XR Research Internship | Seunghyeon Lee

Undergraduate Research Intern / HCS Lab

Role / 2D-3D grounding, XR overlay implementation, AI-generated output evaluation

Tech / Unity, OpenXR, Gemini

Project Overview

I joined a research project that studied how users can better understand responses generated by an XR agent. I worked on object-based overlays in the XR client and evaluation of AI-generated outputs.

The project deals with where, in what form, and when visual cues connected to the real scene should be shown. Because of paper submission and anonymity concerns, I intentionally omit the specific system name, experiment results, and detailed structure.

What I Did

Understood and implemented the XR client flow connecting gaze input, the real scene, and UI overlays in a Unity/OpenXR environment.
Worked on 2D-3D grounding that connects image-based referent detection results to object-linked XR overlays.
Analyzed alignment issues between screen coordinates, camera projection, and world-space placement for object-based visual presentation.
Evaluated whether AI-generated outputs matched the scene context, the intended referent, and the purpose of the response.

Design Challenge

The key challenge was not just showing an AI-generated explanation as voice or text, but connecting it to the real scene the user was looking at so it could be understood more easily.

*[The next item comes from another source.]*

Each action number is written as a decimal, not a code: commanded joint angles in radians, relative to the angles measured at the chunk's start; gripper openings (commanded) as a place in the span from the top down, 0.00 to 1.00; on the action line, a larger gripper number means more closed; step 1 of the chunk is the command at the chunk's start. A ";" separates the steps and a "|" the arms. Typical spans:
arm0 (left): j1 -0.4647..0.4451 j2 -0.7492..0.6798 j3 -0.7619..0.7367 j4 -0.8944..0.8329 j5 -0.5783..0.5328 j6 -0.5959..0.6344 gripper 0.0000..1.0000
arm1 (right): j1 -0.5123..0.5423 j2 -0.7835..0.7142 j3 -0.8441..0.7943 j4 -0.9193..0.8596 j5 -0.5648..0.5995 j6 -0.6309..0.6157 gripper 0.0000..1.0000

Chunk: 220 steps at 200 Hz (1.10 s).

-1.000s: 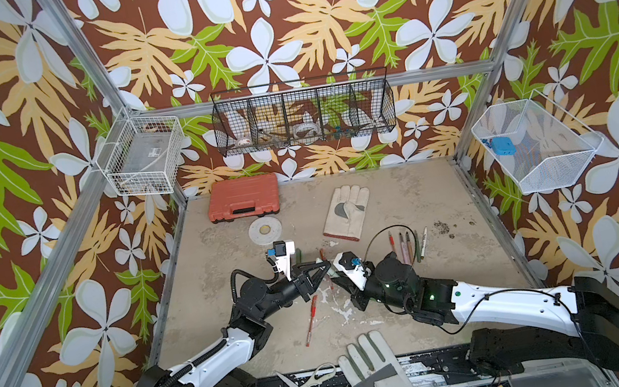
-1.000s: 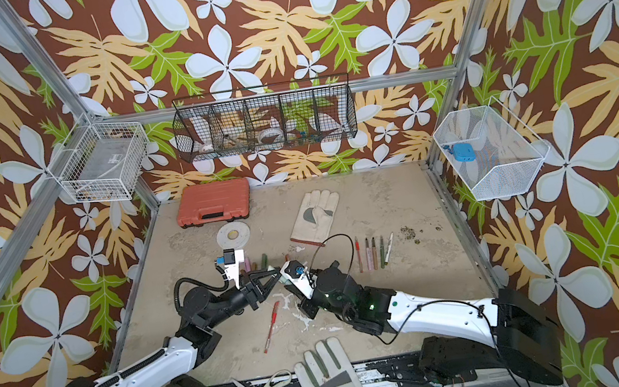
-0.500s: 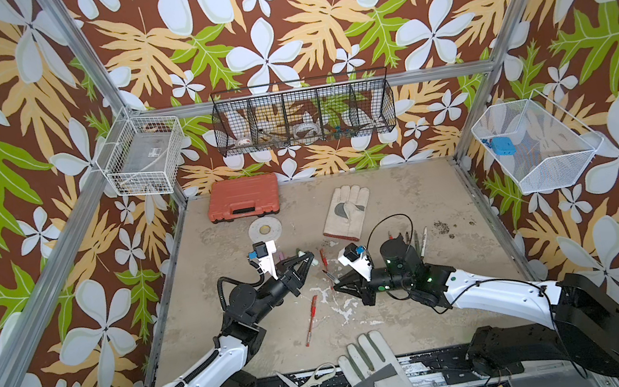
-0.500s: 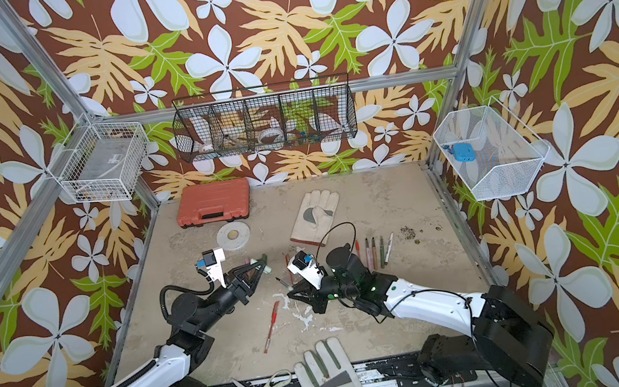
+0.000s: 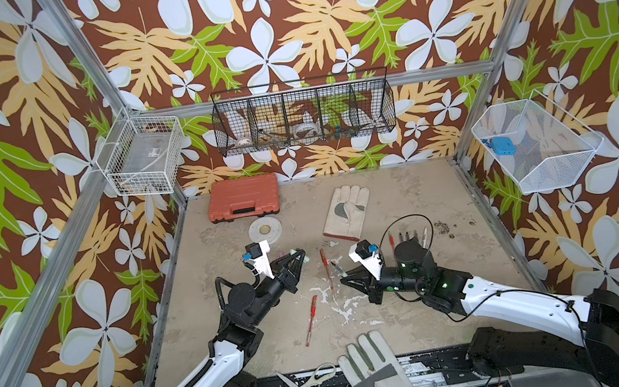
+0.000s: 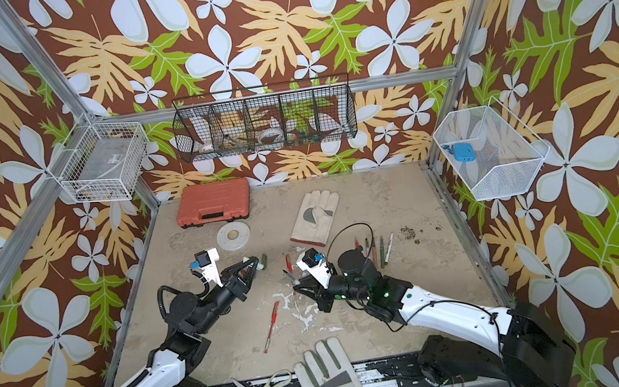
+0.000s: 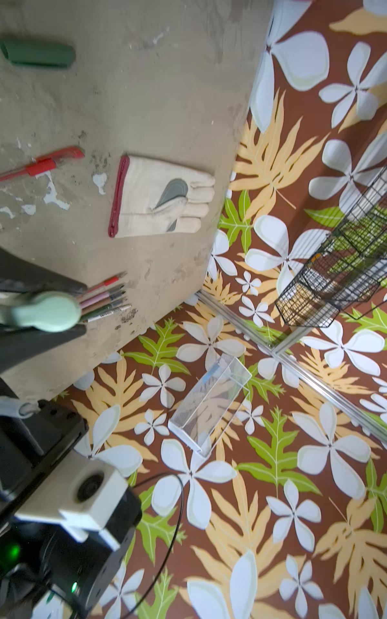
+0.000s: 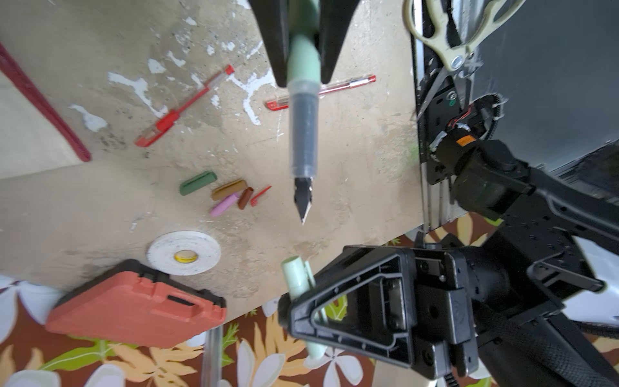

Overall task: Open the pen caps
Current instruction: 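Carry the green cap to the caps with left while right moves highlighter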

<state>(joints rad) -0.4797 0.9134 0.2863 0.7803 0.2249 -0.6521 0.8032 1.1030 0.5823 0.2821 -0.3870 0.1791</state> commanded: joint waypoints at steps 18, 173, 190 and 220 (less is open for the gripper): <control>0.001 0.002 0.039 -0.199 -0.201 0.012 1.00 | 0.000 -0.017 0.002 -0.036 0.280 0.017 1.00; 0.205 0.252 0.151 -0.557 -0.484 -0.128 1.00 | -0.001 0.037 0.043 -0.113 0.495 0.048 1.00; 0.231 0.307 0.164 -0.553 -0.474 -0.122 1.00 | -0.001 0.054 0.054 -0.125 0.506 0.049 1.00; 0.250 0.387 0.187 -0.546 -0.449 -0.109 1.00 | -0.004 0.061 0.049 -0.120 0.517 0.056 1.00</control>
<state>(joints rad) -0.2386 1.2598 0.4557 0.2237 -0.2481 -0.7765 0.8001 1.1606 0.6292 0.1627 0.0963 0.2283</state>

For this, the XR client had to handle coordinate systems and overlay placement so visual cues shown over the real scene would not drift away from the target. Screen coordinates, camera input, and Unity world space all use different references, so simply displaying object detection results on the UI was not enough. A conversion process was needed.

Also, multimodal outputs generated by AI could not be treated as always correct. I had to check whether a visual cue pointed to the right target in the real scene, whether it was the right kind of cue for the explanation, and whether it fit the whole response flow. I reviewed generated outputs and evaluated them based on the scene context and intended response.

Preview

Preview image omitted for anonymity.